-- TASK INSTRUCTIONS --
Determine the number of lines of the records below that include "camera". Respond with the number and no other text.

-- MATERIAL PROVIDED --
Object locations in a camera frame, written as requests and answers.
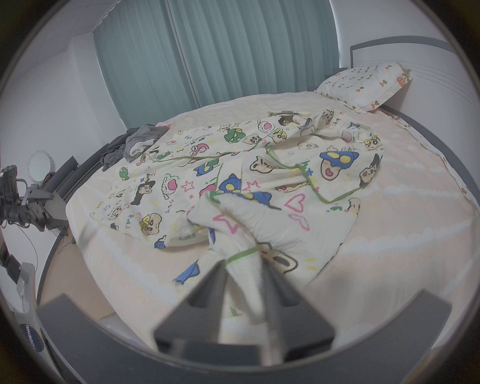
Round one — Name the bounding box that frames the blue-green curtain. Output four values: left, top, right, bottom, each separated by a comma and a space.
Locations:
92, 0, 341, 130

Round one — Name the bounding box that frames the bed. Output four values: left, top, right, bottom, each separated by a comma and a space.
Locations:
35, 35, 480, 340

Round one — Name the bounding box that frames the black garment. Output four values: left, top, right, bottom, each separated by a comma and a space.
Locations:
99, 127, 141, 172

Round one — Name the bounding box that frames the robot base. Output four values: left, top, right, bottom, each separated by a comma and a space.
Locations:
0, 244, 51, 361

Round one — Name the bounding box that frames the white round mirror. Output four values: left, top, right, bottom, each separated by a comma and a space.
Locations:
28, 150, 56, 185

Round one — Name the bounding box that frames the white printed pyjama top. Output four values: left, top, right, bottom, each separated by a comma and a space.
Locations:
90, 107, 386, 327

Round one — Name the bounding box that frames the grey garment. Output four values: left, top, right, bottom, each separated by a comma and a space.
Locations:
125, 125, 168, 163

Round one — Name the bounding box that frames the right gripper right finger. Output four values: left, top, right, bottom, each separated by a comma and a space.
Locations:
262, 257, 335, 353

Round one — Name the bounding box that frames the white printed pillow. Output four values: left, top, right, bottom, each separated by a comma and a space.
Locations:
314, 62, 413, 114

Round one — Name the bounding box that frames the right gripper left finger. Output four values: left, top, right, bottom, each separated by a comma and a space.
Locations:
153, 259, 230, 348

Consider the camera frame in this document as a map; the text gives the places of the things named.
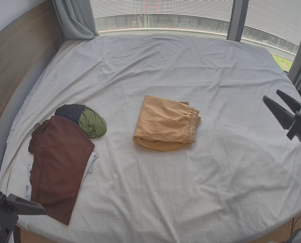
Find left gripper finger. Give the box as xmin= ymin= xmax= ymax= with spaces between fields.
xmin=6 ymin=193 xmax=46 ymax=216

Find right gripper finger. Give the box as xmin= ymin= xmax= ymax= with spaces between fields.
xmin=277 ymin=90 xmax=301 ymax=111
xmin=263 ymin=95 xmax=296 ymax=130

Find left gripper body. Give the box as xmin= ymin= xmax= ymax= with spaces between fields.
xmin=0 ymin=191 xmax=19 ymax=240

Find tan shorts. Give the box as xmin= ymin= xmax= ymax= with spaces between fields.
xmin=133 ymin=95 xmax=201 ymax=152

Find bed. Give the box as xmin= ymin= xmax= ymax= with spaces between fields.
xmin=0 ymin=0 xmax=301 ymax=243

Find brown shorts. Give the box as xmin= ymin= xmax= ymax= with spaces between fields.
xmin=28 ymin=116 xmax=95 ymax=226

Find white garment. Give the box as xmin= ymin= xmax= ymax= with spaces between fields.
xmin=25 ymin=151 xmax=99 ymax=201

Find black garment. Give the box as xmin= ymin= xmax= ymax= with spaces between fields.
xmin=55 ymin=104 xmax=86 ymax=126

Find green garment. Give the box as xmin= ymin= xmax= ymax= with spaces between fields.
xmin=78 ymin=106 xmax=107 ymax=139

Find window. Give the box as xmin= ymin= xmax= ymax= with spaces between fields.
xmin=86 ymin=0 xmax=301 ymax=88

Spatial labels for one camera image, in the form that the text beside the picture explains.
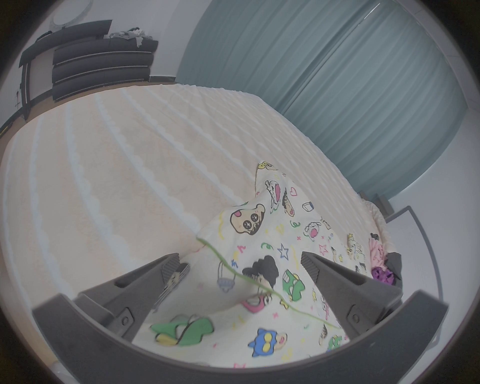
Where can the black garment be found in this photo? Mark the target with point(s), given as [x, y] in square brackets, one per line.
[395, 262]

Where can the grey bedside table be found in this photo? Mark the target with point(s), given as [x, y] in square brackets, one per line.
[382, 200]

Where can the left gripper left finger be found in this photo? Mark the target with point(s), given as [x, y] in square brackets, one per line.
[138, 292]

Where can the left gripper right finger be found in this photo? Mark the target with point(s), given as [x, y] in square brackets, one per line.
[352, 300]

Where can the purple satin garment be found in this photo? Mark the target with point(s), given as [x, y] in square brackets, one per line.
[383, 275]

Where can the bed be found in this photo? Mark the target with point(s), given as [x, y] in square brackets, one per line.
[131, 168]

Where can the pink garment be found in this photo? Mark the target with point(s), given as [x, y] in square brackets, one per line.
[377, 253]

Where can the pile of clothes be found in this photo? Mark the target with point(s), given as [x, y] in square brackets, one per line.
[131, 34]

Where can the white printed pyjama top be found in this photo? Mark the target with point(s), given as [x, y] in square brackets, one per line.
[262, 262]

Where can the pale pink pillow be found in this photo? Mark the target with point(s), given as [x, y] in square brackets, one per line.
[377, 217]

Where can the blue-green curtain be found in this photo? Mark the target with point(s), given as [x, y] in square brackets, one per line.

-- RESPONSE TO THE TASK --
3